With the series’ focus narrowed to showing what makes great Shonen Jump manga, it narrows the focus further still as aspiring creators Mashiro and Takagi now have to determine what kind of manga will work well in Jump. Smartly, they realize that pirates, ninja, and shinigami have already been taken, so they have to come up with a new hook for their series. This is much to the chagrin of their editor as he still believes that they’d be better off trying to create a “cult” series. He decides to indulge their plan and gives them a six-month deadline to come up with a concept that’ll impress him. The only problem is that while Mashiro’s art is getting better and better, Takagi can’t seem to come up with a winning story idea.
The “behind the scenes” aspects of this series continue to thrill as writer Tsugumi Ohba and artist Takeshi Obata manage to make all these scenes of talking heads feel as intense as any fighting manga. That’s likely due in part to the fact that the reader is being bludgeoned by the large amounts of text on each page, but the creators invest a real sense of antagonism and passion in the debates between the various creators. We also get a real “crisis” feeling when manga wunderkind Eiji Nizuma shocks the hell out of his editor by drawing the first chapter of another series instead of the one that had been decided on for his debut in Jump.
I also liked how Nizuma’s introduction to Mashiro and Takagi didn’t play out in the way I had expected it to. Though he’s still the poster boy for the off-putting social quirks that accompany genius, we find out that he really liked our protagonist’s debut story and even looks up to them. This leads to a more interesting dynamic as Mashiro works with Nizuma later in the volume as an assistant and winds up helping the boy he viewed as a potential rival work out the kinks in his series.
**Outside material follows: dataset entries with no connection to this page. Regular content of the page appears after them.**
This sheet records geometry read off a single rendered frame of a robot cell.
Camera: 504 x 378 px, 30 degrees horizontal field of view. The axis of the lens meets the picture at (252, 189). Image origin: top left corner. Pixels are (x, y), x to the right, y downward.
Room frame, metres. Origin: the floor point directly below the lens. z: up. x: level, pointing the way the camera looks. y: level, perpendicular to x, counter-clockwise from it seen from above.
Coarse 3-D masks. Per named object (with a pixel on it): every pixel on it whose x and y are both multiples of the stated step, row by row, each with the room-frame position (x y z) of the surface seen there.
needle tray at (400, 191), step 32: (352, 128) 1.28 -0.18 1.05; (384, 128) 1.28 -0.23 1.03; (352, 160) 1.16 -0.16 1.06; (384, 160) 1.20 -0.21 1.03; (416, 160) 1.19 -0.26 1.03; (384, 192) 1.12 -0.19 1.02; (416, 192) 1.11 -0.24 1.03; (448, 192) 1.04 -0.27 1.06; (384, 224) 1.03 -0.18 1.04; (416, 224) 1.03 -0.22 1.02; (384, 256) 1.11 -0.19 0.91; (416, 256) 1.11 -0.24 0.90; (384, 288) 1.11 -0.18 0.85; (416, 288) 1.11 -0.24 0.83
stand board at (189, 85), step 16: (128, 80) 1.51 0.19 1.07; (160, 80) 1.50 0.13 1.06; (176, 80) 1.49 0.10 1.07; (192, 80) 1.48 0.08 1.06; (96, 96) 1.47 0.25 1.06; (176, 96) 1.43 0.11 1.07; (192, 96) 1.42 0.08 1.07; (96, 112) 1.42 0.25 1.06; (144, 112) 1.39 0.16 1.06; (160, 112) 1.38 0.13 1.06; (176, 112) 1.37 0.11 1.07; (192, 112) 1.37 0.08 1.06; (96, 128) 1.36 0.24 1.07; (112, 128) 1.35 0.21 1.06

The new cast members are also shown to have more than one dimension as well. While Nakai, an older background artist, and Fukuda, another young creator who has just made his debut, come off as a depressing sad sack and a huge dick, respectively, that’s not how they remain over the course of the volume. We see that Nakai has amassed a great deal of skill as a background artist, and Fukuda starts coming off as less of a dick once he demonstrates that he isn’t just all talk, but is also operating at a financial and logistical disadvantage as a creator. Characters making friends with people they thought were initially rivals is a hallmark of Jump storytelling, and while the creators don’t really avoid the cliche here, they still execute it with style.
Hopefully this means that they’ll handle the obvious plot point described in the “next volume” page with equal cleverness and style. In a story about any kind of team, you’re eventually going to get one where they’re in danger of breaking up. The problem is that the series was built around Mashiro and Takagi acting as a writer/artist duo, so it seems VERY unlikely that they’re going to split despite the internal and external pressures they face. Worst case scenario is that the series’ momentum grinds to a halt as the two renew their partnership and arrive at the conclusion we all saw coming. Best case is that the creators tweak our expectations as they did here and put a neat spin on a familiar trope. I’m looking forward to finding out which it’ll be in three months.